Featured Artist Interview: Jordan Graves
The Patternbase is proud to announce another installment of our series of artist and designer interviews! The installments throughout the holiday season are focused on a variety of voices, from young and up-and-coming, to more seasoned designers with valuable knowledge of the industry.
Repeat Offfender is the multidisciplinary and collaborative multi-medium work of Jordan Graves of Savannah, Georgia. From Atlanta, she moved to Savannah to pursue her BFA in Motion Media Design at the Savannah College of Art and Design.
Jordan’s work is an example of a very contemporary aesthetic - digitally altered florals, geometrics, and organic shapes. Her work is also inspired by, and has possibilities in, being interactive apparel instead of just prints.
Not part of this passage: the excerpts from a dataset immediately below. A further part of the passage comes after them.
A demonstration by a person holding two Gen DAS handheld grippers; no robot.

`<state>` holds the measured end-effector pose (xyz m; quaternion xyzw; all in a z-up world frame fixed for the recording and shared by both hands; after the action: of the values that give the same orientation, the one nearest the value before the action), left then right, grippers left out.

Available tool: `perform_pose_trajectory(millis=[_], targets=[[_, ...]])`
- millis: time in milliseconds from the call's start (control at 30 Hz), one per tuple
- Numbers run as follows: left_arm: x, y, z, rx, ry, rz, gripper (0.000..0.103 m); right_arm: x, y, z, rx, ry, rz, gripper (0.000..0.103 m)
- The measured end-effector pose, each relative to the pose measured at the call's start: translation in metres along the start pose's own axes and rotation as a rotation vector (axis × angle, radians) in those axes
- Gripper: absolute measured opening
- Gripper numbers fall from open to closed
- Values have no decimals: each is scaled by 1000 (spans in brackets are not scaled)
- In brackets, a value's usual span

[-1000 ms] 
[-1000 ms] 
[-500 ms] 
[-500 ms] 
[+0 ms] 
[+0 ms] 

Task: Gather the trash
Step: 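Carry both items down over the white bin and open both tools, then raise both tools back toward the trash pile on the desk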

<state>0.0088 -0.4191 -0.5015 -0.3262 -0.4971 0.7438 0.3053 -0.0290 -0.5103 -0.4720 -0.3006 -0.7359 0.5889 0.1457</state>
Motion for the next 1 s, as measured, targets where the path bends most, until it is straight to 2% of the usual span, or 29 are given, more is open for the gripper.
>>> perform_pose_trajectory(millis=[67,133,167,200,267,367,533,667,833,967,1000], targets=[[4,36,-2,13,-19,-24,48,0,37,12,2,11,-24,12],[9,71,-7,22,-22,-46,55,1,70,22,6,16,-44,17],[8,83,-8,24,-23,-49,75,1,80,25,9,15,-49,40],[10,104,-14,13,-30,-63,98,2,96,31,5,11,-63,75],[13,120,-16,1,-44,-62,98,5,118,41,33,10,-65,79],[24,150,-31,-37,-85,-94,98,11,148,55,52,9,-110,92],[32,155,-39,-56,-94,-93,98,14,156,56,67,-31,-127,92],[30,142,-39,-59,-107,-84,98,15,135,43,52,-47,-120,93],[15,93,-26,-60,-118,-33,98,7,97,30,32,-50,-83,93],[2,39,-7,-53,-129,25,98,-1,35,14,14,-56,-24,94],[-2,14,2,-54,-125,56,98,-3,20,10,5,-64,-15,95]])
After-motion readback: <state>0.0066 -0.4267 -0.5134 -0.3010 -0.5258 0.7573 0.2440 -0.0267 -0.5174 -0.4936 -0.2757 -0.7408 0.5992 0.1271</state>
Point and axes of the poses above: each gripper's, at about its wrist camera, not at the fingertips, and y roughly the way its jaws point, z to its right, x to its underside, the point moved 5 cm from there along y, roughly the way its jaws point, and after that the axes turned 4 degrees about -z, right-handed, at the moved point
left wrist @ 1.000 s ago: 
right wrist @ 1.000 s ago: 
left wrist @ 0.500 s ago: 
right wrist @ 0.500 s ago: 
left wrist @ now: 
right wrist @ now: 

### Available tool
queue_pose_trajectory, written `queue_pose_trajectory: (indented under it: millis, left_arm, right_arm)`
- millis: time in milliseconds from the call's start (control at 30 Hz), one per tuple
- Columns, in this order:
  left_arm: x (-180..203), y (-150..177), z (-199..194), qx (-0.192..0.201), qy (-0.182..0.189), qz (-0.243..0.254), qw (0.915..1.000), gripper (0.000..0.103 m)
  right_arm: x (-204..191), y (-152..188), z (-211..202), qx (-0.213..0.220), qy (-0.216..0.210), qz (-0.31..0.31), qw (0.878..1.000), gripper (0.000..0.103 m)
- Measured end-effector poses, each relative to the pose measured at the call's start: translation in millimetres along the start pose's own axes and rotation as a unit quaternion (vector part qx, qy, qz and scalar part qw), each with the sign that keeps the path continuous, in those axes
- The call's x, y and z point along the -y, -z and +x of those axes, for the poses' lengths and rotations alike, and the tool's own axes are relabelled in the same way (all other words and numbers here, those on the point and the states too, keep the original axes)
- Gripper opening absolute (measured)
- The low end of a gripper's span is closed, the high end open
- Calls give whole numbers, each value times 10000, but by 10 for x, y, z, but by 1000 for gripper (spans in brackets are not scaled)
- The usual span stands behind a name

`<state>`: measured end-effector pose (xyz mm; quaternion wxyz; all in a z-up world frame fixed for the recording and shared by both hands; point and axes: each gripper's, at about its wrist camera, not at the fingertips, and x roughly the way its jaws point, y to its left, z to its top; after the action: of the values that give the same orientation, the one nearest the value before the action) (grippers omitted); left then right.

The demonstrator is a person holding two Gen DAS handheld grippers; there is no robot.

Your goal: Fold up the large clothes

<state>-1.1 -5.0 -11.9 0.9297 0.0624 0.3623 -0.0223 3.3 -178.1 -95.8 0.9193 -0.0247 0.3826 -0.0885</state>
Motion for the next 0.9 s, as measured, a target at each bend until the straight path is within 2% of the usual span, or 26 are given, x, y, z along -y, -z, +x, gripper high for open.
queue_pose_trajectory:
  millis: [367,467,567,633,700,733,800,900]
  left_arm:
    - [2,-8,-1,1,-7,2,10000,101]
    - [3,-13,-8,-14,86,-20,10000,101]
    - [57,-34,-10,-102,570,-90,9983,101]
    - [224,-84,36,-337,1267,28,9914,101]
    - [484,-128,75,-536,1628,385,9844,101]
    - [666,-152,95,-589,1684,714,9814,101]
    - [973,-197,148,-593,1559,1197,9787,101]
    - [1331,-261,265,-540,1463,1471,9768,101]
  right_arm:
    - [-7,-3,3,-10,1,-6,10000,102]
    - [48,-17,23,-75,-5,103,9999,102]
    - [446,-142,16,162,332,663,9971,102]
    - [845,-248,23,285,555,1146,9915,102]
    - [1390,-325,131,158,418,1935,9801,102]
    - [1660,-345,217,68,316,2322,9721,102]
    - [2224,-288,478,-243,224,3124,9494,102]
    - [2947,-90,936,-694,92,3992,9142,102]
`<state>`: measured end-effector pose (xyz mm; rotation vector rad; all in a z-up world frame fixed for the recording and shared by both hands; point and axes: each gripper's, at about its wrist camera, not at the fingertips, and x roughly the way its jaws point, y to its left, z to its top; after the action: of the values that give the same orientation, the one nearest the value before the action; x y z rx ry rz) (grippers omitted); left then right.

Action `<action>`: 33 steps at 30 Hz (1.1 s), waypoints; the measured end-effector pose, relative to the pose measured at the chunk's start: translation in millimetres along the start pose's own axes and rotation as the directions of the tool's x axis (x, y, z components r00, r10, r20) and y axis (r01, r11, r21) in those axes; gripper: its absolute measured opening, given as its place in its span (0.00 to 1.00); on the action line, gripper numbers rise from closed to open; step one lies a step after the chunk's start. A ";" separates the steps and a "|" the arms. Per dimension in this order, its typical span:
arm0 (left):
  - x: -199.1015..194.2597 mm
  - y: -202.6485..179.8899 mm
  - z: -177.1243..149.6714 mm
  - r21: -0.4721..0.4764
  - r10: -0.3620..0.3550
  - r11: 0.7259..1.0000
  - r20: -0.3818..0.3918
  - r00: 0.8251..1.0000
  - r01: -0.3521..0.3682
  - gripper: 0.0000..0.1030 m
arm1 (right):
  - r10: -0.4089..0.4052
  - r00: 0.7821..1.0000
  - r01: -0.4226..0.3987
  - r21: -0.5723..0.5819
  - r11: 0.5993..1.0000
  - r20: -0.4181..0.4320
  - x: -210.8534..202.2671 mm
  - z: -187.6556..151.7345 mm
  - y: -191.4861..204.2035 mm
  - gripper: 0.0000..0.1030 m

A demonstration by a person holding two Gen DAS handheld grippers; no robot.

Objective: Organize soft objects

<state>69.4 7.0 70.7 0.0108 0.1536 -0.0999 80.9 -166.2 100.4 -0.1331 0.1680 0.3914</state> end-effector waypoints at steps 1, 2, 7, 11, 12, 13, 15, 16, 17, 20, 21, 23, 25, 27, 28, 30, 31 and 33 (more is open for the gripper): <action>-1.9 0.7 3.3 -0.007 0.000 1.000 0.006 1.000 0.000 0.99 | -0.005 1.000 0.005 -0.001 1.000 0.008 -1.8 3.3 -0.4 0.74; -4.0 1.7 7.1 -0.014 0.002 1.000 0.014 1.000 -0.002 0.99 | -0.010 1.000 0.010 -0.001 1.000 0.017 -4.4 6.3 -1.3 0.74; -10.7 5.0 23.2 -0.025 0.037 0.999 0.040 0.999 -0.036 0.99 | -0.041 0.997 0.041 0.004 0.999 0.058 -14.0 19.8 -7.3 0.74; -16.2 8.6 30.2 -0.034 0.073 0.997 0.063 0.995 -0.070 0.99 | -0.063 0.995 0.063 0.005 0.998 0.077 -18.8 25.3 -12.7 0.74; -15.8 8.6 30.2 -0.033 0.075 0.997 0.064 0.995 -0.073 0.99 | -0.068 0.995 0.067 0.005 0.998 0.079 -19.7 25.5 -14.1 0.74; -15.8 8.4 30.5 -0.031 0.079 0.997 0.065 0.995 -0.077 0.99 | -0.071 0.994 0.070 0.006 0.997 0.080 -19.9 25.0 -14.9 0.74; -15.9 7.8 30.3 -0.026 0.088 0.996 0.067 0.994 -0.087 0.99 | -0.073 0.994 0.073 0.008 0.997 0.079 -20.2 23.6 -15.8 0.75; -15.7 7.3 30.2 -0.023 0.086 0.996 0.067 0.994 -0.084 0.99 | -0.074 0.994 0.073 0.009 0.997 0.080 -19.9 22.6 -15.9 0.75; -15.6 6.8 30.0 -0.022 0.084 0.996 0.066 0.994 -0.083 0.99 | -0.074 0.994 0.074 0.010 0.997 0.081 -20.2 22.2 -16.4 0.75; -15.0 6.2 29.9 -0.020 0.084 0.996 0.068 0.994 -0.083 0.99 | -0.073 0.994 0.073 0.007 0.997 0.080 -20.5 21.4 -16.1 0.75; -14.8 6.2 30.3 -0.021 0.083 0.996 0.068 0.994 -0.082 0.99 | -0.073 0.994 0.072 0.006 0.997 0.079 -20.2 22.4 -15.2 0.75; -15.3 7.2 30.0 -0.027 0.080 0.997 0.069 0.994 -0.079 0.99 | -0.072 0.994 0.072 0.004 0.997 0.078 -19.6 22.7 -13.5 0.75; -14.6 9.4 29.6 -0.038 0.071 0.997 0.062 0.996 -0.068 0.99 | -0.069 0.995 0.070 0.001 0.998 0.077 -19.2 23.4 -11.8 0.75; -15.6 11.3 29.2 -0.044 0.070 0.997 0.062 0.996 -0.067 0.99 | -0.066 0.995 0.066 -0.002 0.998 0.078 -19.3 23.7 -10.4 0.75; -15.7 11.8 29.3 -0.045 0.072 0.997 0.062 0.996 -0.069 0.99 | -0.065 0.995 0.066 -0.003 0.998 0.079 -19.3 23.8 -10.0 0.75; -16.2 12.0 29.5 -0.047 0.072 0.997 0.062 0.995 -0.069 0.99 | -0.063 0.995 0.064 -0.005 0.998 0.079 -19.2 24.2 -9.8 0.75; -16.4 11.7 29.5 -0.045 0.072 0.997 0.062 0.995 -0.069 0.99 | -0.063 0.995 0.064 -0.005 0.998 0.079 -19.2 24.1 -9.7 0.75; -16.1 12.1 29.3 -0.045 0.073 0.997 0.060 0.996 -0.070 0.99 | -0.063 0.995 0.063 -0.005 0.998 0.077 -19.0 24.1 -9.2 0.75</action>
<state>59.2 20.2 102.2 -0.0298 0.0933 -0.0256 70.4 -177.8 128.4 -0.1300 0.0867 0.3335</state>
Taken from her biography, "Jordan loves exploring visual rhythms in time-based and static work. During her time as a student at SCAD, Jordan was drawn to the avant-garde history of motion graphics, working with alternative techniques like glitch and projection. During her senior year, her curiosity to explore other avenues besides commercial motion graphics prompted her to take a few electives in Fibers. From there she discovered her passion for textile design, while still holding on to her digital roots."
PB: Please explain a little bit of your background. How did you come into pattern and repeat design?
JG: I studied motion graphics at the Savannah College of Art and Design, but was always drawn to the Fibers program. I finally allowed myself to take an elective during the beginning of my senior year, and from then I was in love with surface design. Looking back, this wasn’t a surprise since I had always surrounded myself with pattern and embellishment.
PB: What is your work like? What is the concept and aesthetic behind your work?
JG: My work is generally of the New Aesthetic, bringing the digital into the physical world. This phenomenon is the increasing appearance of pixelation, glitches artifacts, and low-polygon objects.
PB: What is your work inspired by?
JG: My work is inspired by the avant-garde history of motion graphics in visual music. The exploration of synaesthesia and synchronization of abstract visuals to sound throughout the 20th century greatly influenced my work and quickly became my primary interest, rather than commercial motion graphics.
PB: What does a day in your studio look like?
JG: I can spend an entire day in front of a computer screen and always be inspired. My tools of choice are Adobe After Effects and Maxon Cinema 4D, and I’ll always have Photoshop and Illustrator up too. Keeping me energized is my playlist from The Hype Machine.
PB: How do you support yourself as an artist?
JG: I currently am the Admission Representative for the School of Design and School of Fashion for the Savannah College of Art and Design. Having a steady income allows me to take more risks with my work and give myself plenty of time to experiment.
PB: How do you want your motion and repeat work to be applied? What is the perfect way for it to be presented?
JG: Right now, surface design in motion graphics is most easily presented with projection, in terms of scale and resolution. If I wasn’t limited by technology I’d love to do a large scale installation with woven or knit LED rope, so the patterns would actually be a part of the structure, not just on the surface. For static surfaces, I personally think my prints are more suited for the fashion industry, specifically women, junior, and activewear markets.
PB: What are some mediums and materials you’re obsessed with right now? What are some colors?
JG: Pixels. I’m in love with everything digital and exploring light and data as objects to physically manipulate. I don’t have a favorite color, but I noticed lately I’ve been defaulting to a green, blue, red-orange split complementary color scheme. I’ve also been obsessed with 3D Printing, which inspired me to design jewelry with motifs from my patterns. They are available through Shapeways (www.shapeways.com/shops/repeatofffender) and also on my website.
PB: Who are some artists and designers whose work inspires you?
PB: Your work has a futuristic quality with its use of other medias. How do you see this fit into the future of textile and surface design? Are you inspired by that image of the future?
JG: There is lot going on with smart fabrics and wearable computing, but I’m concerned that some people consider it a fad. While an article on Stylesight might refer to digitally distorted florals as a trend for next Fall, I hope to elevate this look as a lasting technique. I consider this my medium, just as others prefer using watercolor or ink. Like stripes or plaid, I’m hoping to have a hand in possibly establishing a new staple in surface design.
PB: Are you inspired by the bridging of all mediums and medias into textile design? How has this opened creative doors for you?
JG: I’ve had a lot of positive reception of my work in the last year. I’m looking forward to new opportunities and have been doing a lot of research on adding more interactivity into my surface design work!
PB: What are your career directions? How do you want your work to be presented in the future?
JG: I’m hoping to build a strong brand around my style of patterns. I enjoy all stages of the creative process from the development of products to the marketing.